WHAT THE TASK ASKS: Within the records, tally the lines that contain "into" and reply with that number only.
|---|
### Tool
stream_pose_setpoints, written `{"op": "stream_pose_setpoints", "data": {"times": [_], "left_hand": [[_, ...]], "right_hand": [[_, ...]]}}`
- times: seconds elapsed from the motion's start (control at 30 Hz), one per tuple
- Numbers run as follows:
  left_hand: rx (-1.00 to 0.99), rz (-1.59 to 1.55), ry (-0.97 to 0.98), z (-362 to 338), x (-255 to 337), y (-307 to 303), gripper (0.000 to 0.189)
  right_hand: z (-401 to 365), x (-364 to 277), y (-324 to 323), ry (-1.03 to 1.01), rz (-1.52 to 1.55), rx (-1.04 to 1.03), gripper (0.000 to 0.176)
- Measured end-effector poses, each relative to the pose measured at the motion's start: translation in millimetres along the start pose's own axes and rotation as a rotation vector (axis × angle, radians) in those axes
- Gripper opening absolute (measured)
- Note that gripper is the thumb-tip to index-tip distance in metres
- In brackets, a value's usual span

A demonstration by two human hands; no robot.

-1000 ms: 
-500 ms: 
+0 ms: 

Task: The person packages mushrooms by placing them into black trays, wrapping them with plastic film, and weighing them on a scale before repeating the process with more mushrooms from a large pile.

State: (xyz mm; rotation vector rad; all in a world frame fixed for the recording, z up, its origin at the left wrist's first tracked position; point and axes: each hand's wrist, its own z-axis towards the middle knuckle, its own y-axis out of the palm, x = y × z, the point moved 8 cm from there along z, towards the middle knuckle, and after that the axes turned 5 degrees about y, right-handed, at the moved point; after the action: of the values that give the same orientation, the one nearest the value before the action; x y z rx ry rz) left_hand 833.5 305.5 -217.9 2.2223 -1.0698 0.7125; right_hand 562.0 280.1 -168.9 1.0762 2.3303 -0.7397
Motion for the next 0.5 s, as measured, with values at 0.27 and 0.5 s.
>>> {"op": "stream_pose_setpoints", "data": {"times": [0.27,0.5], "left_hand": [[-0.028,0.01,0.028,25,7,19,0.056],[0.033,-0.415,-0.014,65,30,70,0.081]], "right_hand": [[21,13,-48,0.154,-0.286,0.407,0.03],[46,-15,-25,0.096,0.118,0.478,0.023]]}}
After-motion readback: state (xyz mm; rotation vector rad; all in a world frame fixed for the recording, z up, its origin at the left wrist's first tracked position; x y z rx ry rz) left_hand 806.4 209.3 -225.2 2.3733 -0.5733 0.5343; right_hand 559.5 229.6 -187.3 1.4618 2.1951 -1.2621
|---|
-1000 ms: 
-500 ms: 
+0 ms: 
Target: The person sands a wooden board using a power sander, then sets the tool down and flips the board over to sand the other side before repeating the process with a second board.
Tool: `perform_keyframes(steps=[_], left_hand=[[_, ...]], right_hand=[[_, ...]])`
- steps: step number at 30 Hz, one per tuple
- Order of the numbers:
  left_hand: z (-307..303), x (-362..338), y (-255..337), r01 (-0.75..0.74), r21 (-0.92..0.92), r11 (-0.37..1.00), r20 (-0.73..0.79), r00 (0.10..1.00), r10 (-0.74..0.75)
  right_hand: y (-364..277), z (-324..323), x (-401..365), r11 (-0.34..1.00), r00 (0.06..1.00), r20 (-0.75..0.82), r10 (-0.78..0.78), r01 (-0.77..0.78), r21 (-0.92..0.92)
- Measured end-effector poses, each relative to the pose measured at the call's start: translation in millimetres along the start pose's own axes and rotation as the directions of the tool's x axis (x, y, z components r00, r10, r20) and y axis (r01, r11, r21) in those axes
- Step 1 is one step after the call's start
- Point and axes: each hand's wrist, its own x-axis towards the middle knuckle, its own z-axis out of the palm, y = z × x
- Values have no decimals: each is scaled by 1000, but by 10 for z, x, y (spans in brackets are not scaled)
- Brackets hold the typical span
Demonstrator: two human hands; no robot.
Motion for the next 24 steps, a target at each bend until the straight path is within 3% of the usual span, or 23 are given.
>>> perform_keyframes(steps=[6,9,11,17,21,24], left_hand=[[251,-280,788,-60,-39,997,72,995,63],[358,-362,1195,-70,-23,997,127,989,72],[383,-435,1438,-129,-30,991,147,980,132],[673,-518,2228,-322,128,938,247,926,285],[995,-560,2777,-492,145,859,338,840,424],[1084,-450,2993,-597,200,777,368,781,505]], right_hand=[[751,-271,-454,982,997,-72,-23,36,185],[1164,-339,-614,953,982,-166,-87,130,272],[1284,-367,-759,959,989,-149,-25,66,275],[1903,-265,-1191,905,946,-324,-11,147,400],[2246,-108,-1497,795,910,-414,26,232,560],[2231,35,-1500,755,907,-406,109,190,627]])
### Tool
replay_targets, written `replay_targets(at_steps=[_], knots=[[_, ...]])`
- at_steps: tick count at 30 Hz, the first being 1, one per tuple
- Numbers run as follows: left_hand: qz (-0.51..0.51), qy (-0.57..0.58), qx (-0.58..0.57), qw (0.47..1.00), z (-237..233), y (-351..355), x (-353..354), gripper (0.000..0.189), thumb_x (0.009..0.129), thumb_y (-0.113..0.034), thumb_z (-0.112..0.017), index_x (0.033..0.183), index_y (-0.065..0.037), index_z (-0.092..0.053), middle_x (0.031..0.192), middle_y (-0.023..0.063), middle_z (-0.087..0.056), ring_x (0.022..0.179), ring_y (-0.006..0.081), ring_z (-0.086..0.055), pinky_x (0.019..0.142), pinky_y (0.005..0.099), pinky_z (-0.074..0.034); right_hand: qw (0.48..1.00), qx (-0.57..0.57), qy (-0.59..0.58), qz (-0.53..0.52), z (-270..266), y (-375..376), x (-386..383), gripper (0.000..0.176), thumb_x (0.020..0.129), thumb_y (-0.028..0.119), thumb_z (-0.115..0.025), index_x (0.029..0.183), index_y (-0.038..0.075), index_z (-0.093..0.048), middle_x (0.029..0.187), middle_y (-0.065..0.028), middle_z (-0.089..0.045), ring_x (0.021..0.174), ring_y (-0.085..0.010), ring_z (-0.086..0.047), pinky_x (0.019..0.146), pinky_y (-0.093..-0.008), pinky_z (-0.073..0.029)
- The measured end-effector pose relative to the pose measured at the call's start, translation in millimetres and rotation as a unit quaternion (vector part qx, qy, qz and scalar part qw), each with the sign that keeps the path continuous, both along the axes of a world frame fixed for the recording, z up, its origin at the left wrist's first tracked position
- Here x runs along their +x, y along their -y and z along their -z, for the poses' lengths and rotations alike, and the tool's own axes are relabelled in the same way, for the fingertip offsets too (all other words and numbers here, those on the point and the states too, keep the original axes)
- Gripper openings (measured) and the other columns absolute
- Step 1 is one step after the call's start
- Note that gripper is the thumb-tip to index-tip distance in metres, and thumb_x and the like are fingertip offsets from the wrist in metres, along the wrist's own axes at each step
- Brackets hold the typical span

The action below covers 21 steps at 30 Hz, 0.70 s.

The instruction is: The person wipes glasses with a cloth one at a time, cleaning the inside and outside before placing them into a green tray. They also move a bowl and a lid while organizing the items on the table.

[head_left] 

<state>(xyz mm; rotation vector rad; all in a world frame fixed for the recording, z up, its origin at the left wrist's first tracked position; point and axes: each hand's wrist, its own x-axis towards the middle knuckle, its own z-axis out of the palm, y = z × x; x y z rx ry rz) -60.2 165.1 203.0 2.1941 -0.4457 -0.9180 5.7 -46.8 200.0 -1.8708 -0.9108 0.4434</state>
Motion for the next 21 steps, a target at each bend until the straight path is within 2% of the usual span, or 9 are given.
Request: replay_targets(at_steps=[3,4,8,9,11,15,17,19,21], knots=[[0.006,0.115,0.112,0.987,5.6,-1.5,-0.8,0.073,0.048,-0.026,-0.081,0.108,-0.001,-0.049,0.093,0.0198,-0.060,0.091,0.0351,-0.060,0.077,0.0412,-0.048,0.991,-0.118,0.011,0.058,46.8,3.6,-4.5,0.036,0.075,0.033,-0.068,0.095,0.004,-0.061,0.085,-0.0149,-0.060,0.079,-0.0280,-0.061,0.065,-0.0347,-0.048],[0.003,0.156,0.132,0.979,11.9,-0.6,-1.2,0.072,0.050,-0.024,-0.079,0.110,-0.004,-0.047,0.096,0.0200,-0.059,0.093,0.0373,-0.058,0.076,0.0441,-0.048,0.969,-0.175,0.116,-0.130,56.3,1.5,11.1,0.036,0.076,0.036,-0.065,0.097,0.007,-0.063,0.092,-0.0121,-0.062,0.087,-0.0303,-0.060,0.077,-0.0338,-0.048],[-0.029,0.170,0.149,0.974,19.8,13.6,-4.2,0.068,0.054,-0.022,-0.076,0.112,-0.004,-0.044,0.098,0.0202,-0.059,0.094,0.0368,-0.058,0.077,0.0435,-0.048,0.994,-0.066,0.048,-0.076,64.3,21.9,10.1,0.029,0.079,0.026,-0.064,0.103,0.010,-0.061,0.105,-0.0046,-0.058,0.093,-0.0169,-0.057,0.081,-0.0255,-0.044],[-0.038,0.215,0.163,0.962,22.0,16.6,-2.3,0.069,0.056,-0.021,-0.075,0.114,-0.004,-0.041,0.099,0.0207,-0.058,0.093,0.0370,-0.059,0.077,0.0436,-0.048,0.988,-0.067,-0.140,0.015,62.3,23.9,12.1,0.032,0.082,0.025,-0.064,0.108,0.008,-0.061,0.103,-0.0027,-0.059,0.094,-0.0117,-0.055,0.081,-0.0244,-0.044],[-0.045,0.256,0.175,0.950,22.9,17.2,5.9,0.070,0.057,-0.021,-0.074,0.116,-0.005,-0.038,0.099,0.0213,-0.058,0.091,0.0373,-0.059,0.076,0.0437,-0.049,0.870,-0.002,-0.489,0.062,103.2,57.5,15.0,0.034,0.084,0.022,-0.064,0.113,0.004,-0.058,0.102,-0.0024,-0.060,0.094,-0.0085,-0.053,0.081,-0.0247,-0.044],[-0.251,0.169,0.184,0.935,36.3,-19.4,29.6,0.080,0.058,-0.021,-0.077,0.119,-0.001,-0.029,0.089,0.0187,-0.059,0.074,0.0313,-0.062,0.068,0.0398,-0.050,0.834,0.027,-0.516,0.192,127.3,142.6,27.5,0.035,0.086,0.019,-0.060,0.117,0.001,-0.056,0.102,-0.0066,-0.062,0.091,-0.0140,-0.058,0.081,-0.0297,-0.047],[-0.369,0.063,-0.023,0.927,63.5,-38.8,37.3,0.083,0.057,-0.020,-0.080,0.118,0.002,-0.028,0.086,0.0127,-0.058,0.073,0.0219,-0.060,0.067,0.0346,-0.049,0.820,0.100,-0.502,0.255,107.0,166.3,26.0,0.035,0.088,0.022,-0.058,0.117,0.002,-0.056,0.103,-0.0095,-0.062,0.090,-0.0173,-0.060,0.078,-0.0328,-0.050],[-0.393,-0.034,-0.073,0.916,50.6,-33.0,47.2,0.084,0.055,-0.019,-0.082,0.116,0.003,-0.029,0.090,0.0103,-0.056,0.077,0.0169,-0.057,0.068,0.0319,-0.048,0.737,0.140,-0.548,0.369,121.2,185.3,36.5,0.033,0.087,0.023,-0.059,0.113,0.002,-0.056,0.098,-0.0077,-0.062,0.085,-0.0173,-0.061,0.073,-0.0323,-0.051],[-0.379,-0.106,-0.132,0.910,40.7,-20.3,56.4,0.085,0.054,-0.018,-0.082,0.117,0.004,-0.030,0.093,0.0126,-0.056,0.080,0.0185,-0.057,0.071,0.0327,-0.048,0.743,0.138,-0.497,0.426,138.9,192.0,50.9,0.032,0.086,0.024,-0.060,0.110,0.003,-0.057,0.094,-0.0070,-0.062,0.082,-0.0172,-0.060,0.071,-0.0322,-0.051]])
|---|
ANSWER TO THIS PROBLEM: 2